From the open third floor of Ron Micnhimer’s house, you can see the mountains surrounding Bend and the tops of trees in his neighbors’ yards. Or, looking down from the small open room with its hot tub, rusty vintage trunks and two painted white lawn chairs he built this winter, you can catch a birds-eye view of the reason the retired contractor’s yard could lead to a change in city code.
Eight cargo containers — the 20-foot-long steel boxes used to move goods on ships, trains and trucks — sit on his half-acre property, storing materials gathered through decades of building construction that don’t fit in his home, two-story woodshop or three sheds.
To Micnhimer, the containers and their contents are a crucial part of what he calls his “golden years of retirement,” a time to work on projects.
The property is covered with these projects: art made from rusted nails that honor his fellow Vietnam War veterans who didn’t return from combat, a sink he plans to cover with pennies and paintings that he brushed with his own hair.
His neighbors on Clairaway Avenue in southeast Bend don’t see it this way.
To them, the containers are an eyesore.
They’re pressing the city of Bend to regulate cargo containers, and possible changes to city code are likely to come before Bend’s planning commission in the coming months.
Bend city councilors said last week that they’d be open to limiting how many cargo containers could be on a residential property, or requiring that the containers are only used temporarily, such as when building or remodeling a home.
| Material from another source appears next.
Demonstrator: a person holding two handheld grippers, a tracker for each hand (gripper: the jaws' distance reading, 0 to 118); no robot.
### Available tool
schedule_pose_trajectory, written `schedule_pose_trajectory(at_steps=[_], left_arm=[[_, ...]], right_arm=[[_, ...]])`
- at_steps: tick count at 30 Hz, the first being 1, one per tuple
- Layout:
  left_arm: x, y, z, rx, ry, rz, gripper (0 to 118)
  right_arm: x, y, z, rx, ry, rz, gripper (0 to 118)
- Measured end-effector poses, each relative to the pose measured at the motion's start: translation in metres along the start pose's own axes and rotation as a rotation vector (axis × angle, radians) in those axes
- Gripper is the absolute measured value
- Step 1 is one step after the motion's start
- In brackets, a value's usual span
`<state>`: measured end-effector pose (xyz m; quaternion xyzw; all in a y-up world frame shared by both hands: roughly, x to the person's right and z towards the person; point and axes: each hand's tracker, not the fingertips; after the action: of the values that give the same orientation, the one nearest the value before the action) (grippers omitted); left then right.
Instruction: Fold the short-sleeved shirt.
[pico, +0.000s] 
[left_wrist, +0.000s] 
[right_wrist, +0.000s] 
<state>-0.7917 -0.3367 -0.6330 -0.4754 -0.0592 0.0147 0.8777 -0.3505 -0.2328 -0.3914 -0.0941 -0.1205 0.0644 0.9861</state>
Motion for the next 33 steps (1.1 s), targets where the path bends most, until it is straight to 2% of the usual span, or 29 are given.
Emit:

The city also could potentially require residents to paint cargo containers so they fit in aesthetically with homes and sheds.
None of those potential changes makes sense, Micnhimer said.
“I’m a firm believer that when you own a property, you can do whatever you want on that property,” he said. “Guess I live differently than some people.”
Gloria Skidgel, who lives next door to Micnhimer, disagrees. She said Micnhimer’s cargo containers and the other items he stores lower property values for everyone else in the neighborhood.
Micnhimer doesn’t live in the home, she said, but instead uses it to store old stuff. Micnhimer said he has several homes and lives in all of them. According to county property records, Micnhimer owns one other house just east of Bend.
His property reminds Skidgel of the History Channel show “American Pickers,” which follows two antique collectors as they visit hoarders and casual collectors searching for bits of American history.
“He reminds me of the guy that the pickers go to see,” Skidgel said. “It is a giant storage piece of property for a contractor, which should be in an industrial area.”
In many newer neighborhoods in Bend, Micnhimer wouldn’t be allowed to have cargo containers on his lot. Those neighborhoods have homeowners associations capable of enforcing covenants, conditions and restrictions.
The neighborhood Skidgel and Micnhimer live in — a quiet area north of Reed Market Road with large lots, no sewers and no sidewalks — has covenants, conditions and restrictions but no means of enforcing them.
Most of the residents are older people, Skidgel said, and they don’t have the money to form a homeowners association or start expensive legal battles.
“I want to see the city protect neighborhoods without HOAs,” she said. “We are the least likely to be able to get an attorney to fight these things.”
For now, Skidgel added to the fence around her property — it’s 9 feet tall in a section that borders Micnhimer’s land — so she could block the view of her neighbor’s cargo containers. Skidgel said she wants to see a citywide change so no one has to deal with containers next door.
In an email sent to the city, Larkspur Neighborhood Association land-use chairwoman Sue Sullivan wrote that the neighborhood association was prepared to advocate for changes to development codes because the issue could have citywide implications. Unlike homeowners associations, Bend’s 13 neighborhood associations are free to participate in and represent every resident and business in the city.
In a follow-up email to The Bulletin, Sullivan wrote that the neighborhood association typically doesn’t get involved in neighbor disputes, but shipping containers seemed to have broader implications, and clarifying city code seemed best for everyone.
Cargo containers are treated as accessory structures in city code, meaning they have to comply with the same setback and lot coverage requirements as sheds or garages. James Goff, Bend’s code enforcement manager, said his department reaches out to residents and the companies that drop cargo containers off when they’re placed too close to lot lines.
“It’s not something that generates a lot of complaints, but I can see where having a house with a whole yard of them could be an issue,” he said.